Before you can record any audio, you must first know how audio actually works. This is important in a number of ways, especially when attempting to understand concepts like frequency, amplitude, phase, and reverb. You can make sound happen without knowing the concepts, but knowing why something works makes it much easier to make it work even better.
This article is intended to be an introduction to the basics of sound. It is not intended to be comprehensive nor in-depth; there will be no math, and little in the way of advanced terminology, and since I’m a visual thinker, I tend to prefer having visual aids when I’m learning, so I’ll provide them for others who think the same way.
The Physics of Air
It all starts with the fact that we live in a gaseous environment. Air is all around us, and even though we are not inhibited by it, air is a physical object with mass. And like any physical object, it responds to Newton’s Laws of Motion. This is important, because these physical laws actually work together to make the air capable of producing the sounds you hear; if it was less massive, or more massive, you wouldn’t be able to hear anything, because it would respond differently to… well, let’s just start at the beginning, shall we?
Sound is caused by sudden motion, whether it’s a crack caused by collision, or a steady tone caused by vibration, sound is produced by physical objects making fast movements with sudden changes.

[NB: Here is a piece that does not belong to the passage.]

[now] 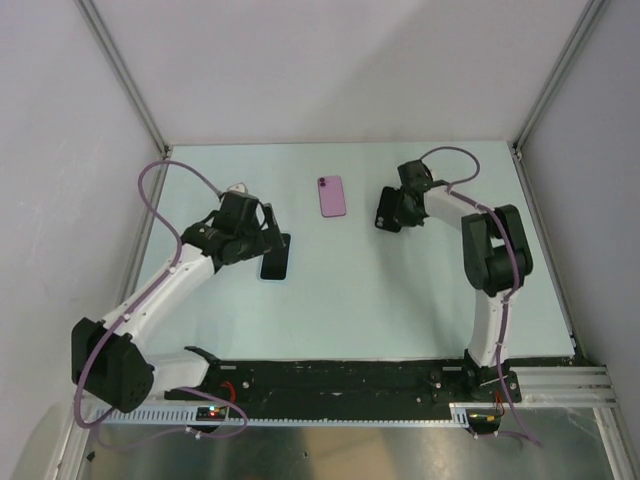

This sudden movement produces a sudden change in the air’s position, which then causes air molecules to collide with their neighbors as they speed away from the source. Since they do so en masse, they crush into stationary air molecules, causing compression to happen in that location.
The crush then causes the stationary molecules to move suddenly, while their assailants will react by moving back in the other direction from the impact. Suddenly, where there was a crush of air molecules, now is very little air, which means that in this location, the air is expanded. Of course, the air that was here are just now hitting their neighbors, causing the neighboring air to fly off, while the previous air are now bouncing back for another compression.
This continues outward in all directions as air continues to collide and bounce from location to location, rippling through the rest of the air until it reaches something capable of picking up the compression and expansion, and transforming the vibrations caused by this chain reaction into signals that can be understood. At this point, the signals being picked up from the compressing and expanding air is “sound.”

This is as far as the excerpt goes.